#### TASK DESCRIPTION:
Copy every line of the data in which the word "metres" occurs.

----

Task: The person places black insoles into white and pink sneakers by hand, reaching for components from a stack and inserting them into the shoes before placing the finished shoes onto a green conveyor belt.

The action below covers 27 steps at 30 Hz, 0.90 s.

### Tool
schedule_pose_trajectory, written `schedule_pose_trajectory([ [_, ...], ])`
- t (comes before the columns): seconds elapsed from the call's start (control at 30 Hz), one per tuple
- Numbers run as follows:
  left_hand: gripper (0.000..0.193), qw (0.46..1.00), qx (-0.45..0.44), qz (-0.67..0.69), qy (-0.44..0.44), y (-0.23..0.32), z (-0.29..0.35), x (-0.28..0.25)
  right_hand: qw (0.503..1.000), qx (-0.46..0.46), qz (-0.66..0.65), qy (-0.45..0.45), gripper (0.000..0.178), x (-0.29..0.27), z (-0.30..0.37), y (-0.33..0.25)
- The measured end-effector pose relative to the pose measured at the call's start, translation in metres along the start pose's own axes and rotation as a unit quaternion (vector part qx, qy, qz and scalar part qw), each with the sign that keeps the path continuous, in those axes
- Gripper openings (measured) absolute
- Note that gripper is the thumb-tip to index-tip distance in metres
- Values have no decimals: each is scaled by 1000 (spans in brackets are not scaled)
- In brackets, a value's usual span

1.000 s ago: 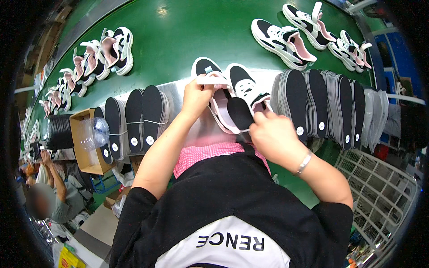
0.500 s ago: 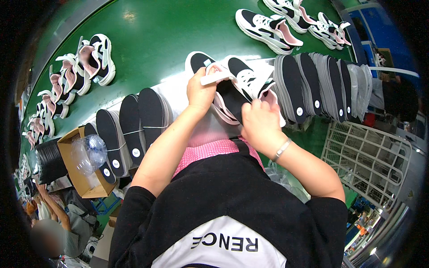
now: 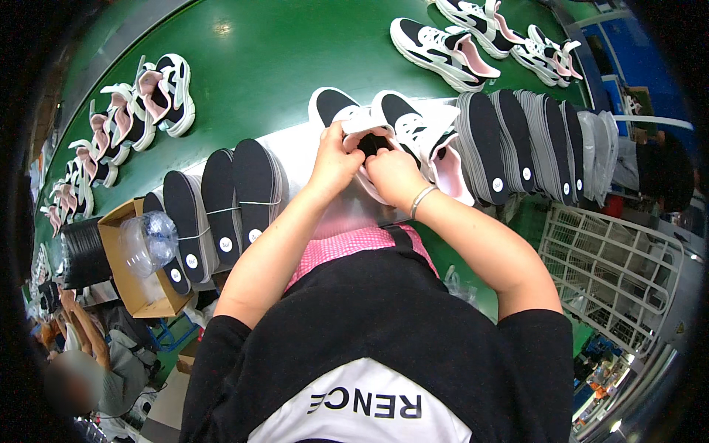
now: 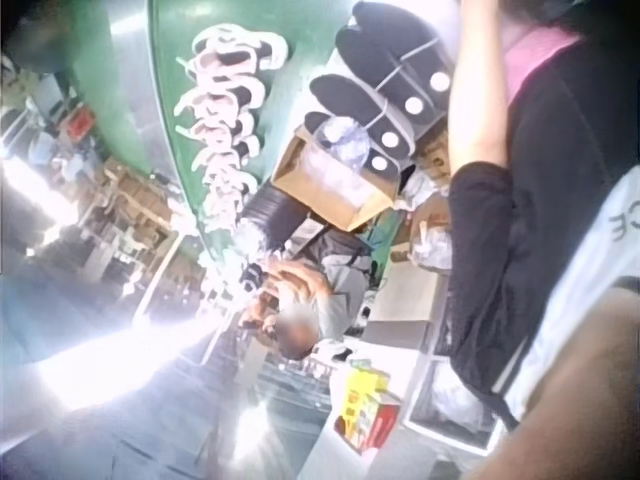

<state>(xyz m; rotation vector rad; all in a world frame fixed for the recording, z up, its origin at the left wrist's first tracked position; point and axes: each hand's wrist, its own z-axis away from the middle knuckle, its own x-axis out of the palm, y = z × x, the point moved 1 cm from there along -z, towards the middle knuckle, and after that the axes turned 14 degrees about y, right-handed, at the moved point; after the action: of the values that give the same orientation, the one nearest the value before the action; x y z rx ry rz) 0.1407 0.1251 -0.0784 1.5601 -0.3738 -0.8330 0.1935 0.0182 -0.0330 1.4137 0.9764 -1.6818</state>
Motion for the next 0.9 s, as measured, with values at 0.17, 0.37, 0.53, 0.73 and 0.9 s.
schedule_pose_trajectory([
  [0.17, 36, 1000, 7, 4, -4, 7, -7, 3, 988, 68, -96, -102, 17, 11, -21, 14],
  [0.37, 22, 997, 56, 15, 56, 12, -8, -16, 945, -189, 14, -268, 20, 6, -57, -2],
  [0.53, 38, 991, 128, -25, 5, -11, -17, 1, 974, -95, -37, -203, 26, 21, -45, 14],
  [0.73, 43, 993, 94, -51, 43, 6, -6, -11, 996, -25, -12, -85, 24, 18, -36, 2],
  [0.9, 41, 992, 108, -63, 13, 5, -12, -7, 998, -59, 7, -38, 26, -10, -28, 3],
])
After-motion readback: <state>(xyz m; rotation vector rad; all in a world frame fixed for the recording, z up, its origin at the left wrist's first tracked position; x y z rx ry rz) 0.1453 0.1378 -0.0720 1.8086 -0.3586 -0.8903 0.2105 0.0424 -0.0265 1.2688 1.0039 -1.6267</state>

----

#### YOUR RESPONSE:
- The measured end-effector pose relative to the pose measured at the call's start, translation in metres along the start pose's own axes and rotation as a unit quaternion (vector part qx, qy, qz and scalar part qw), each with the sign that keeps the path continuous, in those axes
- Note that gripper is the thumb-tip to index-tip distance in metres

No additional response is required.